**About this exercise**:
Everything from the line containing "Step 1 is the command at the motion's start" to the last line of the data below should be copied word for word, and nothing else.

**Provided data**:
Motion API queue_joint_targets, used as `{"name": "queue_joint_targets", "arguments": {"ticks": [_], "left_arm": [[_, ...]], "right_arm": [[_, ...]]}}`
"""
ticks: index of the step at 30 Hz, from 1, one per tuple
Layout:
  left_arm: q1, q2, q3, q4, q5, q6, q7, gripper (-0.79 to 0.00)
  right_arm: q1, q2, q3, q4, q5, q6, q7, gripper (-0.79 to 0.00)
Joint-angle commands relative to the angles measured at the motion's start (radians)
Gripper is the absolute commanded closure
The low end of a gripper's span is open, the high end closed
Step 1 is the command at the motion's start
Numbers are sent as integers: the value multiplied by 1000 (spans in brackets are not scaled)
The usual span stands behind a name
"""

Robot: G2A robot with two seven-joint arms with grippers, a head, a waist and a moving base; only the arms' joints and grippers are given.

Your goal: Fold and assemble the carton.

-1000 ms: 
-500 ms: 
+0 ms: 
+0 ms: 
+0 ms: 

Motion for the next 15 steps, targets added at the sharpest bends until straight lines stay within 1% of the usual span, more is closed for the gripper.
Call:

**Problem solution**:
Step 1 is the command at the motion's start
Numbers are sent as integers: the value multiplied by 1000 (spans in brackets are not scaled)
The usual span stands behind a name
"""

Robot: G2A robot with two seven-joint arms with grippers, a head, a waist and a moving base; only the arms' joints and grippers are given.

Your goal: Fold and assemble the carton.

-1000 ms: 
-500 ms: 
+0 ms: 
+0 ms: 
+0 ms: 

Motion for the next 15 steps, targets added at the sharpest bends until straight lines stay within 1% of the usual span, more is closed for the gripper.
Call:

Nothing further remains for this exercise.